FIRST - The New Testament places great emphasis on the believer keeping control over the desires of their flesh. This often leads us to suppose that mortification of the flesh is the key to our sanctification. Furthermore, we often think that overcoming temptation and sin habits calls for firm resolve and a strong will on our part. And yet Jesus said that we are to be sanctified through knowledge of the truth in the same way that He was sanctified; which was a sanctification primarily attributable to the input of the Holy Spirit, not that of His own strength and determination.
Answer this question: If through the strength of your self-determination you defeat sin and temptation, who gets the glory for your victory? Surely it is yourself!

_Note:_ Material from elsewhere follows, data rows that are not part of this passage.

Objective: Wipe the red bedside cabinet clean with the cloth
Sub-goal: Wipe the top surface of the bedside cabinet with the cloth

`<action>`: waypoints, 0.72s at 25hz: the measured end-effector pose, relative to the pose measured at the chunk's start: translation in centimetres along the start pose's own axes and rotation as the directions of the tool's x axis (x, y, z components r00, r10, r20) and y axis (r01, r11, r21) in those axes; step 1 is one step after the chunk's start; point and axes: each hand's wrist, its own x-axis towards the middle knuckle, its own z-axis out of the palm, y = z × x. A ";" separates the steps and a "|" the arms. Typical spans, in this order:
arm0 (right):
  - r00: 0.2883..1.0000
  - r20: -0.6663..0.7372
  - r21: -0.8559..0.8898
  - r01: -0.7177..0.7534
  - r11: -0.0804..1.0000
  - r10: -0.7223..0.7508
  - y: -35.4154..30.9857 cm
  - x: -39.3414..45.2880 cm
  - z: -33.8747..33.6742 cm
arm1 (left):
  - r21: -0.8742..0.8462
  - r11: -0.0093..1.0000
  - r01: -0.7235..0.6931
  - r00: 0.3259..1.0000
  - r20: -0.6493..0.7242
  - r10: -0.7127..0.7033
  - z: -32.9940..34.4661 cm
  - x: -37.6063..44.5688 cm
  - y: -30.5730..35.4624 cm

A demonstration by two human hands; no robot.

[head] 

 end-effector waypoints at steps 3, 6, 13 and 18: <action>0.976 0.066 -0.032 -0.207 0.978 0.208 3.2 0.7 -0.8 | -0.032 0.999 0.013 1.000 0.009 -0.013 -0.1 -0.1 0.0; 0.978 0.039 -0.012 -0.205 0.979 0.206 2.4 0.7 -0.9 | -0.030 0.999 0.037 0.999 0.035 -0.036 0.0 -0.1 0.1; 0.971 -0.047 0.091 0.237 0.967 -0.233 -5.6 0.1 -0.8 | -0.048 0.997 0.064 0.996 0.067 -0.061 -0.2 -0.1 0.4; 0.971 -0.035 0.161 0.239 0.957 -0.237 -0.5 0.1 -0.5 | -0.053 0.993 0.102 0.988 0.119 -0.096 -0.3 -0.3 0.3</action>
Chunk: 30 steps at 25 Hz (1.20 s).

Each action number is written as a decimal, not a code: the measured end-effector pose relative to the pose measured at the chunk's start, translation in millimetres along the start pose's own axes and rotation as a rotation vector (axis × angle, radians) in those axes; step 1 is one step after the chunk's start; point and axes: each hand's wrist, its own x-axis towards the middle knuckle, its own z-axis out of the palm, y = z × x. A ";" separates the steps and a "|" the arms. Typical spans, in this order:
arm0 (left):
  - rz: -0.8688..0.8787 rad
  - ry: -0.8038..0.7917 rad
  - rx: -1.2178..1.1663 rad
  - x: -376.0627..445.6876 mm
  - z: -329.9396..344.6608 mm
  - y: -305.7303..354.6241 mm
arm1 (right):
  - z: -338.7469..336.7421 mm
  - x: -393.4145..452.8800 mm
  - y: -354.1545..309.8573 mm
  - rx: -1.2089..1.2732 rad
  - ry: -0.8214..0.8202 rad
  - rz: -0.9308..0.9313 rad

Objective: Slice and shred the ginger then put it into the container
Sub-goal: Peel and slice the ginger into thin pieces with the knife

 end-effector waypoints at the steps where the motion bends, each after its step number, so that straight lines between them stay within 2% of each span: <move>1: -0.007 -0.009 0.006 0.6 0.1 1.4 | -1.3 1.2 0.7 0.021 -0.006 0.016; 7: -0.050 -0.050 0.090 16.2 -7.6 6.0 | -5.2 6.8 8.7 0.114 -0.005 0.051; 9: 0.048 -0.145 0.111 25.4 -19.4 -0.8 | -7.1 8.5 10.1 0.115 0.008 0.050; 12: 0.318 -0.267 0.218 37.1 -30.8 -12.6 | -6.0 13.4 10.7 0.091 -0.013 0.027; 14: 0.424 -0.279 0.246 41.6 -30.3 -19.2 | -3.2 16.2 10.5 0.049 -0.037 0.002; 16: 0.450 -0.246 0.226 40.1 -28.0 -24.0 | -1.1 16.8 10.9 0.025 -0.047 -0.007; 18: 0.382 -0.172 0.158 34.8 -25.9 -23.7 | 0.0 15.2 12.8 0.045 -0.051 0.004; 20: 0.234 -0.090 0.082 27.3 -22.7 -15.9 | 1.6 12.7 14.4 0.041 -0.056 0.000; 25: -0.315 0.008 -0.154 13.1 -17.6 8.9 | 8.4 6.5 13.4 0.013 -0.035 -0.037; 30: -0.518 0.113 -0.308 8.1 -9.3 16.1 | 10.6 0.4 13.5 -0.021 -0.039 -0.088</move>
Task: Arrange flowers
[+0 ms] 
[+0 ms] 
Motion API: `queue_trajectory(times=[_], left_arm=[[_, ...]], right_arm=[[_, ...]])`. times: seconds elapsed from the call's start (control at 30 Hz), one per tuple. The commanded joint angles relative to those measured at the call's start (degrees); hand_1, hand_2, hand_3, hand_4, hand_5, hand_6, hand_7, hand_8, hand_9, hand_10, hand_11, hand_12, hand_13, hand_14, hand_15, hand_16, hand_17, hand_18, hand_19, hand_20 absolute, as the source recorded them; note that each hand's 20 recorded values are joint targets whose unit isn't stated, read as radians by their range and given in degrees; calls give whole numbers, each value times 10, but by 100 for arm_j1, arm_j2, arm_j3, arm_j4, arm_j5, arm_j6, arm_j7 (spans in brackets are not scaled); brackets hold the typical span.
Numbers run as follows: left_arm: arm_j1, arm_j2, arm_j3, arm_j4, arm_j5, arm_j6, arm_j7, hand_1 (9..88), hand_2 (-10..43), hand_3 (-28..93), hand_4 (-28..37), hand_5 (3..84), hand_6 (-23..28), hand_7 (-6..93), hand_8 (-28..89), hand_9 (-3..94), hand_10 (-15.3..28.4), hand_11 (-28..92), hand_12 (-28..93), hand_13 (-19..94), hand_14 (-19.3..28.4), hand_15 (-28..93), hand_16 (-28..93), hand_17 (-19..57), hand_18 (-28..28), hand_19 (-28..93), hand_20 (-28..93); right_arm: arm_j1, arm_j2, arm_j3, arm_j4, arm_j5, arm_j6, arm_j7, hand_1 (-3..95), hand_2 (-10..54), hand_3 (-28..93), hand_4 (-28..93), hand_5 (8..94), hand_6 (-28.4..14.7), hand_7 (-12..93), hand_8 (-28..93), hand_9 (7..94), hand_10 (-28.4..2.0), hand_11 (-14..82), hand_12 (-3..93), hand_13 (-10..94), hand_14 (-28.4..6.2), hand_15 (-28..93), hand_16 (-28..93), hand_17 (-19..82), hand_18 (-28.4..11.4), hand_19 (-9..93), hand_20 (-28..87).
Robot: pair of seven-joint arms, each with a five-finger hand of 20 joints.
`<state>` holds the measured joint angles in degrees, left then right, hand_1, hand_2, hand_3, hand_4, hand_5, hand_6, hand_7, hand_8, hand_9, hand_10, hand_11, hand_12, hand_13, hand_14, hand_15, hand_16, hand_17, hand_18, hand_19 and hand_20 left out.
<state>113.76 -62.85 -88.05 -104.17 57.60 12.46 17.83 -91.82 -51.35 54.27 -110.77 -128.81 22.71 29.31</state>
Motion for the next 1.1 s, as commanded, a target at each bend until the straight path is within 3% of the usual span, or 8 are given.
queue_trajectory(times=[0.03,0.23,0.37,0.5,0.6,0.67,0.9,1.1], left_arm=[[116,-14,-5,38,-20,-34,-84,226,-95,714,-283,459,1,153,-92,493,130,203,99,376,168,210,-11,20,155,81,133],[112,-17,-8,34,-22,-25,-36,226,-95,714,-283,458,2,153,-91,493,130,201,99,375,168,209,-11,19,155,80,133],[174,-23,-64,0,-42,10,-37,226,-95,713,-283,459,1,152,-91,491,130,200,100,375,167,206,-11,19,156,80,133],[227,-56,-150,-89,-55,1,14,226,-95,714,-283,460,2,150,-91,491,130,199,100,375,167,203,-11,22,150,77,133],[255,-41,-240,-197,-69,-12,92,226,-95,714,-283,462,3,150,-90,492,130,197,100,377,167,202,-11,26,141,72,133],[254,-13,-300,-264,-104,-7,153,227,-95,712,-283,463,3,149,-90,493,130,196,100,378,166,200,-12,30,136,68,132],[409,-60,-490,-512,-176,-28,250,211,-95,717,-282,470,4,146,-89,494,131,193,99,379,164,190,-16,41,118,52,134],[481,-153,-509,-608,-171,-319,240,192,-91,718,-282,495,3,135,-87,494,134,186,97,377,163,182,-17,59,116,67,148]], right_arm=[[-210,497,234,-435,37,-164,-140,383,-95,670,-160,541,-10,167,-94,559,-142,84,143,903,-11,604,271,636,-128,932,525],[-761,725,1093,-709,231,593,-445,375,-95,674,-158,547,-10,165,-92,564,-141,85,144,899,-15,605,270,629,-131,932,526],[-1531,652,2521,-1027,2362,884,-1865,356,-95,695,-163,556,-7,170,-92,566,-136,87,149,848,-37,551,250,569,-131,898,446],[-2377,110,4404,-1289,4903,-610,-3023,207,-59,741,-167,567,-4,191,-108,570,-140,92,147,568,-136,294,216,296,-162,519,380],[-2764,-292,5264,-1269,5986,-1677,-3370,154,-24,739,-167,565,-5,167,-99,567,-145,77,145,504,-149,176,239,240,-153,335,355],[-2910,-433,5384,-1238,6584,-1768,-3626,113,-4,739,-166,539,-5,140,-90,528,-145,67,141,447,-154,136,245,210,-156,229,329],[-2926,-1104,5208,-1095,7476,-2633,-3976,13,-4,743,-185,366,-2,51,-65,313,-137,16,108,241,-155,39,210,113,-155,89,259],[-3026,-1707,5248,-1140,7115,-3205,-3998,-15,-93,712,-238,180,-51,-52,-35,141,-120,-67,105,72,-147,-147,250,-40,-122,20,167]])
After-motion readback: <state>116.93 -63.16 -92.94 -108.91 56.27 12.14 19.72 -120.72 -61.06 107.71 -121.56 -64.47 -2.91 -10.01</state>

Yet scripture tells us that we are to be to the praise of God’s glorious grace (Eph 1:6, 1:12 & 1:14), not to the praise of our self-effort.
Or again: If through the strength of your self-determination you defeat sin and temptation, what part is played by faith and trust in God? Surely there is no faith required by such achievement! Yet scripture tells us that whatsoever is not of faith is sin (Rom 14:23, Heb 11:6, Ps 78:32). Could it be that self-reliant success in defeating sin, is a perverse grooming of God’s wrath toward us?
Here then is the first application: Let us learn what Paul calls “the obedience of faith” (Rom 1:5 & 16:26) which is an obedience which looks only to the truth of the finished work of Christ at Calvary and believes Scripture when it tells us that we are new creations in Him (2 Cor 5:17), sanctified by faith in Christ (Acts 26:18) and cleansed by the impact of the word of God (Eph 5:26, John 17:17). At the risk of seeming to disparage the power of sin, let us never look to our own effectiveness or our own performance. Rather let us be resolved to look only to Jesus who Himself overcame temptation by the Spirit and the Word.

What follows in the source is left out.